Mr. Westin was a writer, director, reporter and producer for 18 years at CBS, during which he earned a master’s degree in Russian and East European studies at Columbia University in 1958. He won an Emmy in 1960 as a writer for the documentary “The Population Explosion,” and in 1963 created and produced “CBS Morning News” with Mike Wallace.
He left CBS in 1967, spent two years as executive director of the noncommercial Public Broadcasting Laboratory and joined ABC News in 1969 as the executive producer of its evening newscast, then anchored by Frank Reynolds. It was an era when “ABC Evening News” trailed CBS and NBC’s nightly news operations in prestige, ratings and financial resources.
“My target is ‘H and B,’” Mr. Westin told The Indianapolis News in 1969, referring to NBC’s co-anchors Chet Huntley and David Brinkley. “I think people are getting tired of them, and if they’re shopping around, I want them to look at us before they automatically turn to Walter” Cronkite.
The broadcast journalist Ted Koppel, who was a correspondent on the evening news program, said of Mr. Westin in a phone interview, “He probably elevated the ‘ABC Evening News’ as much as anyone until Roone Arledge,” adding, “Av was a very ambitious man, who thought he should have been ABC News president.”

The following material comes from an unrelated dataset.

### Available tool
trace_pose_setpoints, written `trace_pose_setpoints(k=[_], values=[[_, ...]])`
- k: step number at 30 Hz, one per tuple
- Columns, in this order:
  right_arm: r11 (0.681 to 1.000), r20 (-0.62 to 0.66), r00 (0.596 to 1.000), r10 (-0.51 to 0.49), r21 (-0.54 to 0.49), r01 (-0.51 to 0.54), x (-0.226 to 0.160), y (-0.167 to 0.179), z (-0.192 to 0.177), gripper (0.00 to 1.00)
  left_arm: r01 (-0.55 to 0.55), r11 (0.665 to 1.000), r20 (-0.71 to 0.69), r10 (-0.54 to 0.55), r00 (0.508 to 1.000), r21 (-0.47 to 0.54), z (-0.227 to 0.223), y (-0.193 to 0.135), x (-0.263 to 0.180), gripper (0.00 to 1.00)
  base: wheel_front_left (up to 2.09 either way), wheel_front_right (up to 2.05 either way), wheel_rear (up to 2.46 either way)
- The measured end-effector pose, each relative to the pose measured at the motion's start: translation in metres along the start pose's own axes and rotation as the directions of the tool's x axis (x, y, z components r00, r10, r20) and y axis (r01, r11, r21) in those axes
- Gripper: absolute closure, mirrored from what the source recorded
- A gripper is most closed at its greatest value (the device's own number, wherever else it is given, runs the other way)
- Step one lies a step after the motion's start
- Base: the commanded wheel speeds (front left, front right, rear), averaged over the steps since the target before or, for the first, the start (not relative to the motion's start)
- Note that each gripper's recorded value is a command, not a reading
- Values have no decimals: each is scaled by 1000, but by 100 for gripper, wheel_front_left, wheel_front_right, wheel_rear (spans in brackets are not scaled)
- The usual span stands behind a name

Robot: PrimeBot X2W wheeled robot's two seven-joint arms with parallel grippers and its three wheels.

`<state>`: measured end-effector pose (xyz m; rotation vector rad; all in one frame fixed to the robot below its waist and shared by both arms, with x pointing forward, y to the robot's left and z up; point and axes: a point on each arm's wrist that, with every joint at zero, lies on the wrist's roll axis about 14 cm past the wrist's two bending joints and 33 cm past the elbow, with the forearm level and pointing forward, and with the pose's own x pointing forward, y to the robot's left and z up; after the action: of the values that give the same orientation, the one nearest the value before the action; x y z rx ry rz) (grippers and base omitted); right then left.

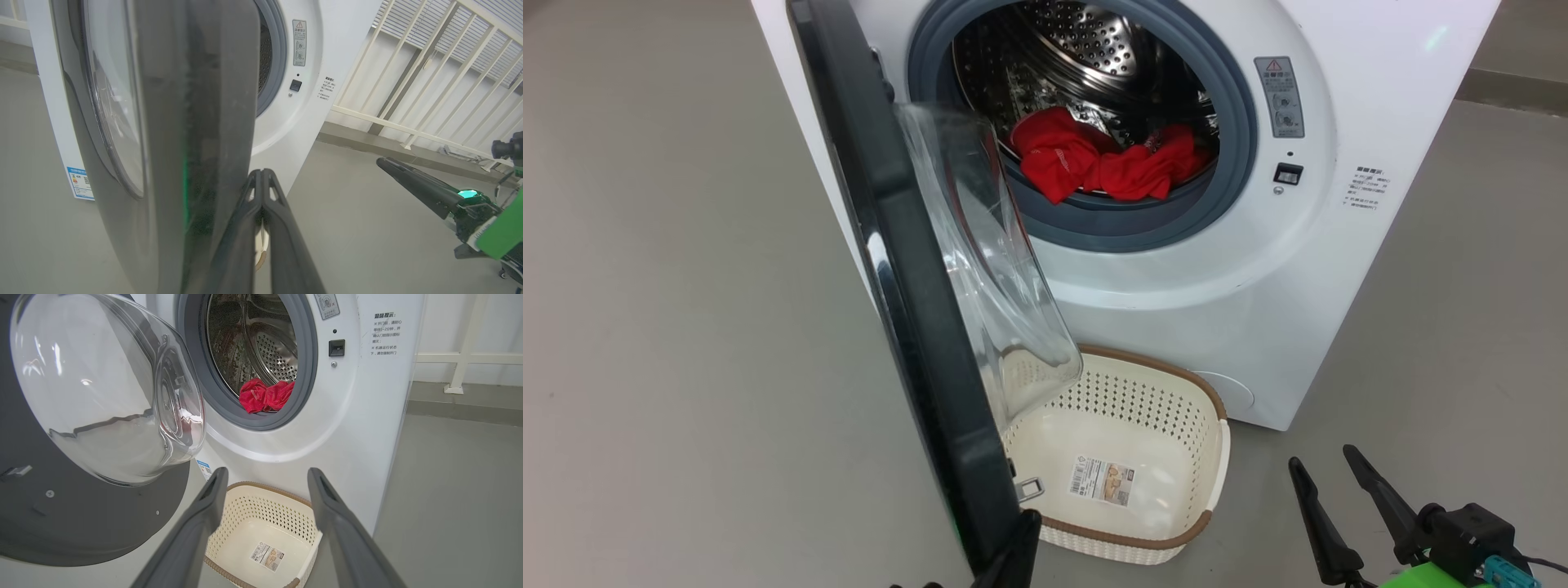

While at ABC News, Mr. Westin ran its “Close-Up” documentary unit, for which he won a Peabody Award in 1973. He won another Peabody the next year, for producing and directing the documentary “Sadat: Action Biography,” about the Egyptian leader Anwar Sadat.
He left ABC News in 1976 in a dispute with Bill Sheehan, the president of the division, but returned two years later at Mr. Arledge’s request “to get rid of” the incompatible, feuding “Evening News” anchor team of Ms. Walters and Harry Reasoner.
“The day I arrived back at ABC, one of the producers who was in the Reasoner camp came up to me and said, ‘You know, she owes us 5 minutes and 25 seconds,’” Mr. Westin told the Television Academy, referring to how much more Ms. Walters had been on the air than Mr. Reasoner over the past year.
After returning as the executive producer of “Evening News,” Mr. Westin collaborated with Mr. Arledge on an overhaul in 1978 that transformed the show into the faster-paced, graphics-oriented “World News Tonight,” with three anchors: Mr. Reynolds in Washington, Max Robinson in Chicago and Peter Jennings in London.
A year later, Mr. Arledge moved Mr. Westin to “20/20.”
After leaving ABC News, Mr. Westin was an executive at King World Productions, Time Warner and the National Academy of Television Arts & Sciences’s foundation.
In addition to his wife, he is survived by a son, Mark. His previous marriages to Sandra Glick and Kathleen Lingo ended in divorce. He lived in Manhattan.
To Mr. Westin, evening news programs, which cannot provide much depth in 22 minutes of airtime, have a clear mandate.
“I believe the audience at dinner time wants to know the answers to three very important questions,” he said, explaining a rule he had at ABC News. “Is the world safe? Is my hometown and my home safe? If my wife and children are safe, what has happened in the past 24 hours to make them better off or to amuse them?”